Achondrogenesis type II (OMIM 200610) is characterized by severe shortening of the neck and trunk and especially the limbs and by a large, soft head. Fetal hydrops and prematurity are common; infants are stillborn or die shortly after birth. Hypochondrogenesis (OMIM 200610) refers to a clinical phenotype intermediate between achondrogenesis type II and SED congenita. It is typically lethal in the newborn period.

The severity of radiographic changes correlates with the clinical severity (Fig. 686-1). Both conditions produce short, broad tubular bones with cupped metaphyses. The pelvic bones are hypoplastic, and the cranial bones are not well mineralized. The vertebral bodies are poorly ossified in the entire spine in achondrogenesis type II and in the cervical and sacral spine in hypochondrogenesis. The pedicles are ossified in both.

Figure 686-1 Stillborn infant with achondrogenesis type II. Note poor ossification of calvaria, vertebral bodies, and sacrum; hypoplasia of pelvic bones; and short tubular bones with cupped metaphyses.

Spondyloepiphyseal Dysplasia Congenita

The phenotype of this group, SED congenita (OMIM 183900), is apparent at birth. The head and face are usually normal, but a cleft palate is common. The neck is short and the chest is barrel shaped (Fig. 686-2). Kyphosis and exaggeration of the normal lumbar lordosis are common. The proximal segments of the limbs are shorter than the hands and feet, which often appear normal. Some infants have clubfoot or exhibit hypotonia.

Figure 686-2 Spondyloepiphyseal dysplasia congenita is shown in infancy (A) and early childhood (B, C). Note the short extremities, relatively normal hands, flat facies, and exaggerated lordosis.

Skeletal radiographs of the newborn reveal short tubular bones, delayed ossification of vertebral bodies, and proximal limb bone epiphyses (Fig. 686-3). Hypoplasia of the odontoid process, a short, square pelvis with a poorly ossified symphysis pubis, and mild irregularity of metaphyses are apparent.

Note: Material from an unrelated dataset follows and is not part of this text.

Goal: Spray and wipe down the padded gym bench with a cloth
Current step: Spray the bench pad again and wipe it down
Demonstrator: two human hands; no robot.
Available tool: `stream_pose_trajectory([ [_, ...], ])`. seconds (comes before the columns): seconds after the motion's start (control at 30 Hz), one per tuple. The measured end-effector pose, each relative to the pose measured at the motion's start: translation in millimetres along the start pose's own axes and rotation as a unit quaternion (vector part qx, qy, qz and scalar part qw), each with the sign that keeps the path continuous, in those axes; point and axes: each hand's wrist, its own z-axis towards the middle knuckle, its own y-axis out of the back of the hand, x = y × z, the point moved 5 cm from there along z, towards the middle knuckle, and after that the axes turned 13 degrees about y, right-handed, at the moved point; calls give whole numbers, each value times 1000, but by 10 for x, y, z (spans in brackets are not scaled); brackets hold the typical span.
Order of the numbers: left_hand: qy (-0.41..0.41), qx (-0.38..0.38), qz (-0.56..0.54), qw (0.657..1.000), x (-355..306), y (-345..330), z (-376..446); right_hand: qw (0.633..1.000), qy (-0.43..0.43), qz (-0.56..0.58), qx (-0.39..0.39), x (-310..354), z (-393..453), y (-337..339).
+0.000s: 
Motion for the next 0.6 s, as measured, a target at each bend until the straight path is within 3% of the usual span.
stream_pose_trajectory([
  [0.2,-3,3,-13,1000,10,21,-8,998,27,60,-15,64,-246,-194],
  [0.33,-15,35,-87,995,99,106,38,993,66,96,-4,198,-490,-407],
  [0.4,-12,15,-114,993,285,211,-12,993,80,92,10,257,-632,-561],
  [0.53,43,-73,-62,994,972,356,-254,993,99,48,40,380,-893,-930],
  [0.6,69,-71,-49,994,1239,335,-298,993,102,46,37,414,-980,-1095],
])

Figure 686-3 Radiograph of spondyloepiphyseal dysplasia congenita pelvis demonstrating squared pelvis, hypoplastic capital femoral epiphyses, and femoral necks that are wide and short.

Infants usually have normal developmental milestones; a waddling gait typically appears in early childhood. Childhood complications include respiratory compromise from spinal deformities and spinal cord compression due to cervicomedullary instability. The disproportion and shortening become progressively worse with age, and adult heights range from 95 to 128 cm. Myopia is typical; adults are predisposed to retinal detachment. Precocious osteoarthritis occurs in adulthood and requires surgical joint replacement.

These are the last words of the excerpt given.